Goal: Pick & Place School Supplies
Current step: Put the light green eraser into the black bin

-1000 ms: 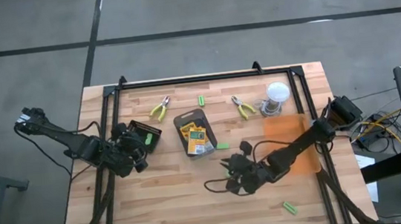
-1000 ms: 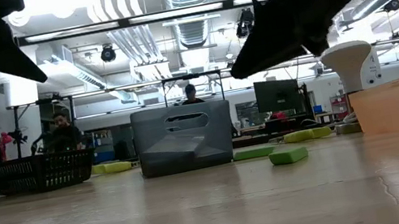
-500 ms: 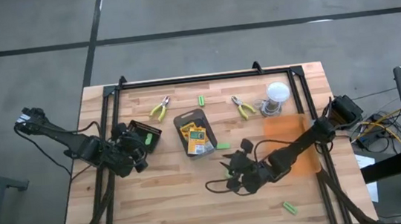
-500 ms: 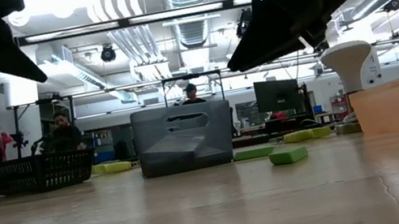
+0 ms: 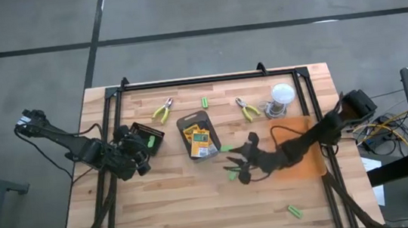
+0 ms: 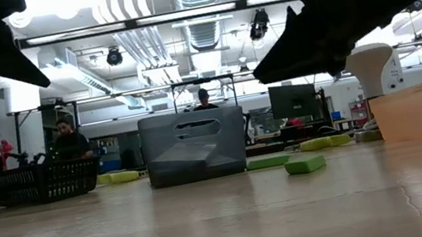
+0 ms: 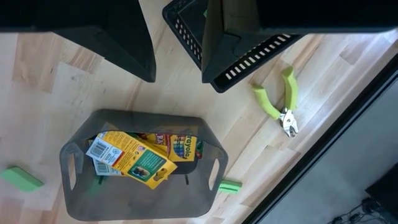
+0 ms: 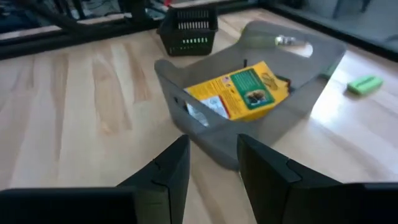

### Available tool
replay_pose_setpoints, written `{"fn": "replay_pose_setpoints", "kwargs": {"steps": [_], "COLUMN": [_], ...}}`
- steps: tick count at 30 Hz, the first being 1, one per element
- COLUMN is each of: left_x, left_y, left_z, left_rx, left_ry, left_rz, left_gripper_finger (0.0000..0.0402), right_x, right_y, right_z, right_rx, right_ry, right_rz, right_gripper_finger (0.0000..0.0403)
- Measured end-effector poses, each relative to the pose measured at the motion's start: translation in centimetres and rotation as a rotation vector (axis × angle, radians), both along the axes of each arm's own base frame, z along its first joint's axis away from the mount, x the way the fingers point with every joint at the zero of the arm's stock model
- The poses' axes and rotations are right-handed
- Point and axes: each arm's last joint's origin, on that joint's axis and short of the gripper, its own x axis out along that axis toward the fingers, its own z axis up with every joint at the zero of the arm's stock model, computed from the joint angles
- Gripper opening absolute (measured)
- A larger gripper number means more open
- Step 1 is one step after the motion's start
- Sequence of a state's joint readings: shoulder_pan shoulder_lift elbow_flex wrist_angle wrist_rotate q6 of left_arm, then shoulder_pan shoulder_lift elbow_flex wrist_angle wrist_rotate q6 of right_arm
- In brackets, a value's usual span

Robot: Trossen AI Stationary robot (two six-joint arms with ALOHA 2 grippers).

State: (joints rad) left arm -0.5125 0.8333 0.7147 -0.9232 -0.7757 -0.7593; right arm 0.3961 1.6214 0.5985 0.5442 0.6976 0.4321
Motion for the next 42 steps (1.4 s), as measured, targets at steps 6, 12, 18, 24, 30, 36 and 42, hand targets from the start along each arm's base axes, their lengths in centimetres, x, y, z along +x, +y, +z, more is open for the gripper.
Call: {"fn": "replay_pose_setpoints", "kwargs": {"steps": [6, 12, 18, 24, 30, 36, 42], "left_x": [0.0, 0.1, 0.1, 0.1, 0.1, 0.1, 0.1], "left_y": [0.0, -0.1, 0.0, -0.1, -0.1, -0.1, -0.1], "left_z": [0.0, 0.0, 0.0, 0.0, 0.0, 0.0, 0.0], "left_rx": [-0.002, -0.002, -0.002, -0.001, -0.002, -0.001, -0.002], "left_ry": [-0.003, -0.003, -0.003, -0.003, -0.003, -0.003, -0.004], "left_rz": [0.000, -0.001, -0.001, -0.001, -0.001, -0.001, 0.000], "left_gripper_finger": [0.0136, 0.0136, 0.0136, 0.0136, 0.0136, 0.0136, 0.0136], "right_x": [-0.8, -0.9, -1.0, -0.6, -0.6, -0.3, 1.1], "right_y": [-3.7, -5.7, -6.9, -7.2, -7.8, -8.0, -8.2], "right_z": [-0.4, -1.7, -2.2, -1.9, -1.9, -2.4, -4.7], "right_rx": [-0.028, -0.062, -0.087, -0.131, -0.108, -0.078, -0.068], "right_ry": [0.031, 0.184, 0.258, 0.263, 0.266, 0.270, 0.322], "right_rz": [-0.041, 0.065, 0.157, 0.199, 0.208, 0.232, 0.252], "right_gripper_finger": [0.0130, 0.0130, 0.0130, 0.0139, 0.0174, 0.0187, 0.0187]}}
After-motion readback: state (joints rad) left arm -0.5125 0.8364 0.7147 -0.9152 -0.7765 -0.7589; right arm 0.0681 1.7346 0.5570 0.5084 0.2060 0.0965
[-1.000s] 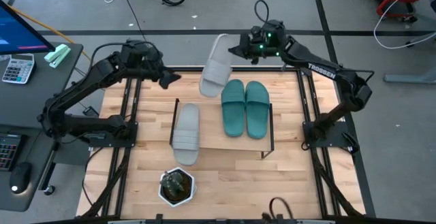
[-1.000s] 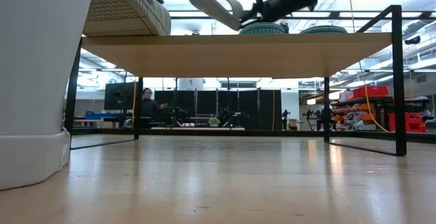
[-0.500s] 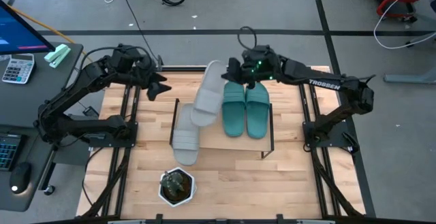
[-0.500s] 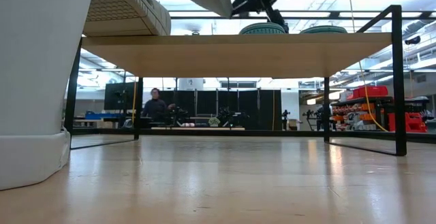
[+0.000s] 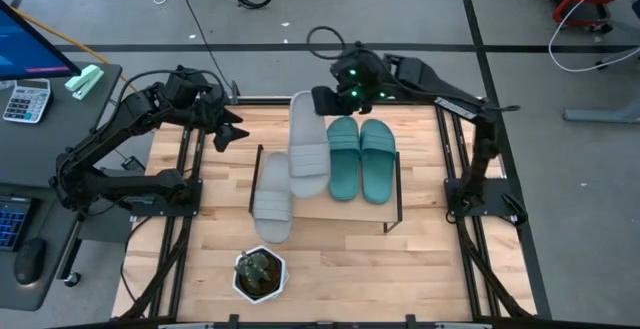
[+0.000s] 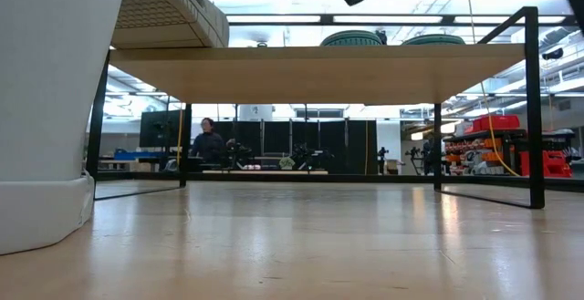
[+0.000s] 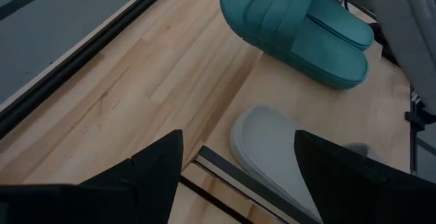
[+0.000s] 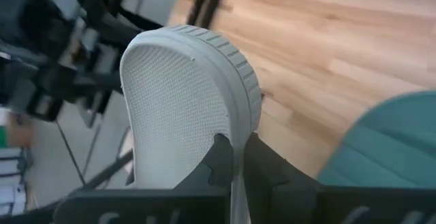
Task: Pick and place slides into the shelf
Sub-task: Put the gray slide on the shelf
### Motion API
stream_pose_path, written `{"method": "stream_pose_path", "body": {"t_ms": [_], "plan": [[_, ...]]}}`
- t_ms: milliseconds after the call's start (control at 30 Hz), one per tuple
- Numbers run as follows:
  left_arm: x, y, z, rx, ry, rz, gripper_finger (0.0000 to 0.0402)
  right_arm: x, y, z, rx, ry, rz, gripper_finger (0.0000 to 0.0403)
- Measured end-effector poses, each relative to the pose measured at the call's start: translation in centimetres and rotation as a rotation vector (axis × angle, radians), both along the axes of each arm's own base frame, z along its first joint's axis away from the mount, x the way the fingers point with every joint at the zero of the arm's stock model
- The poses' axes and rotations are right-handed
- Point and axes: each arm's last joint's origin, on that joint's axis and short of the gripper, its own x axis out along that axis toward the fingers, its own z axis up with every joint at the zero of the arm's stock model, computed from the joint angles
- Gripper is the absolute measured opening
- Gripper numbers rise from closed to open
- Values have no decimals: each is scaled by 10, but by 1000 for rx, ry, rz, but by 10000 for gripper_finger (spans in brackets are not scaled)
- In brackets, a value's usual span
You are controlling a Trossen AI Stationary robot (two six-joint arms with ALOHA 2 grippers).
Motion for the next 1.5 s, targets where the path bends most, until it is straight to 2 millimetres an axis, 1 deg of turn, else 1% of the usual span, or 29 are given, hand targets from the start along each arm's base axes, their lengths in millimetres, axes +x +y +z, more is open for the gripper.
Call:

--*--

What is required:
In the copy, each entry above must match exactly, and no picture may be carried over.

Task answer:
Goal: Pick & Place School Supplies
Current step: Put the light green eraser into the black bin

-1000 ms: 
-1000 ms: 
-500 ms: 
-500 ms: 
+0 ms: 
+0 ms: 
+0 ms: 
+0 ms: 

### Available tool
replay_pose_setpoints, written `{"fn": "replay_pose_setpoints", "kwargs": {"steps": [_], "COLUMN": [_], ...}}`
- steps: tick count at 30 Hz, the first being 1, one per element
- COLUMN is each of: left_x, left_y, left_z, left_rx, left_ry, left_rz, left_gripper_finger (0.0000..0.0402), right_x, right_y, right_z, right_rx, right_ry, right_rz, right_gripper_finger (0.0000..0.0403)
- Measured end-effector poses, each relative to the pose measured at the motion's start: translation in centimetres and rotation as a rotation vector (axis × angle, radians), both along the axes of each arm's own base frame, z along its first joint's axis away from the mount, x the way the fingers point with every joint at the zero of the arm's stock model
- The poses' axes and rotations are right-handed
- Point and axes: each arm's last joint's origin, on that joint's axis and short of the gripper, its own x axis out along that axis toward the fingers, its own z axis up with every joint at the zero of the arm's stock model, computed from the joint angles
- Gripper opening absolute (measured)
- A larger gripper number means more open
- Step 1 is one step after the motion's start
- Sequence of a state's joint readings: shoulder_pan shoulder_lift elbow_flex wrist_angle wrist_rotate q6 of left_arm, then shoulder_pan shoulder_lift elbow_flex wrist_angle wrist_rotate q6 of right_arm
- In brackets, a value's usual span

Robot: Trossen AI Stationary robot (two six-joint arms with ALOHA 2 grippers).

State: (joints rad) left arm -0.5125 0.8333 0.7147 -0.9232 -0.7757 -0.7593; right arm 0.3961 1.6214 0.5985 0.5442 0.6976 0.4321
Motion for the next 42 steps (1.4 s), as measured, targets at steps 6, 12, 18, 24, 30, 36 and 42, hand targets from the start along each arm's base axes, their lengths in centimetres, x, y, z along +x, +y, +z, more is open for the gripper.
Call: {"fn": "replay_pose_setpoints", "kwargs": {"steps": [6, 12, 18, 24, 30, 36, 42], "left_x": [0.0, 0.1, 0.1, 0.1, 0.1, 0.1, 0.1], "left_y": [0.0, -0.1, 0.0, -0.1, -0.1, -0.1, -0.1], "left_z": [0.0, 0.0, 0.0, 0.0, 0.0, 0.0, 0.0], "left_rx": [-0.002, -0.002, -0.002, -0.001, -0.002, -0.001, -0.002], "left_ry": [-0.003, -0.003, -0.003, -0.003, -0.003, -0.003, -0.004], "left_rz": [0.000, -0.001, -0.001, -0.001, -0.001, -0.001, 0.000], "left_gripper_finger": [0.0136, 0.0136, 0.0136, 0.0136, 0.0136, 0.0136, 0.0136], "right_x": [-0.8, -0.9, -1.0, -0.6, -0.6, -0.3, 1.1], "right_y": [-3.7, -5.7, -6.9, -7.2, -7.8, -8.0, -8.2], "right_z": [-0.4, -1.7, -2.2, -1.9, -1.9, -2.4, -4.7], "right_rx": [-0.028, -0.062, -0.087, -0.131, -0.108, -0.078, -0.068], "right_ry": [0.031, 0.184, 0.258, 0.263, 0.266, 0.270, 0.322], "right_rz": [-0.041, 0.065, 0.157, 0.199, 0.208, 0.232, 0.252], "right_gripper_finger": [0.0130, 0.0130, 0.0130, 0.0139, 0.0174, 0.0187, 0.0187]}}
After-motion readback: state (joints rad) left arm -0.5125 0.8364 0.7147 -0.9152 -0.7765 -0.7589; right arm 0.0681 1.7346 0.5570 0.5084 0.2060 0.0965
[-1.000s] 
[-1.000s] 
[-0.500s] 
[-0.500s] 
[+0.000s] 
[+0.000s] 
[+0.000s] 
[+0.000s] 
Task: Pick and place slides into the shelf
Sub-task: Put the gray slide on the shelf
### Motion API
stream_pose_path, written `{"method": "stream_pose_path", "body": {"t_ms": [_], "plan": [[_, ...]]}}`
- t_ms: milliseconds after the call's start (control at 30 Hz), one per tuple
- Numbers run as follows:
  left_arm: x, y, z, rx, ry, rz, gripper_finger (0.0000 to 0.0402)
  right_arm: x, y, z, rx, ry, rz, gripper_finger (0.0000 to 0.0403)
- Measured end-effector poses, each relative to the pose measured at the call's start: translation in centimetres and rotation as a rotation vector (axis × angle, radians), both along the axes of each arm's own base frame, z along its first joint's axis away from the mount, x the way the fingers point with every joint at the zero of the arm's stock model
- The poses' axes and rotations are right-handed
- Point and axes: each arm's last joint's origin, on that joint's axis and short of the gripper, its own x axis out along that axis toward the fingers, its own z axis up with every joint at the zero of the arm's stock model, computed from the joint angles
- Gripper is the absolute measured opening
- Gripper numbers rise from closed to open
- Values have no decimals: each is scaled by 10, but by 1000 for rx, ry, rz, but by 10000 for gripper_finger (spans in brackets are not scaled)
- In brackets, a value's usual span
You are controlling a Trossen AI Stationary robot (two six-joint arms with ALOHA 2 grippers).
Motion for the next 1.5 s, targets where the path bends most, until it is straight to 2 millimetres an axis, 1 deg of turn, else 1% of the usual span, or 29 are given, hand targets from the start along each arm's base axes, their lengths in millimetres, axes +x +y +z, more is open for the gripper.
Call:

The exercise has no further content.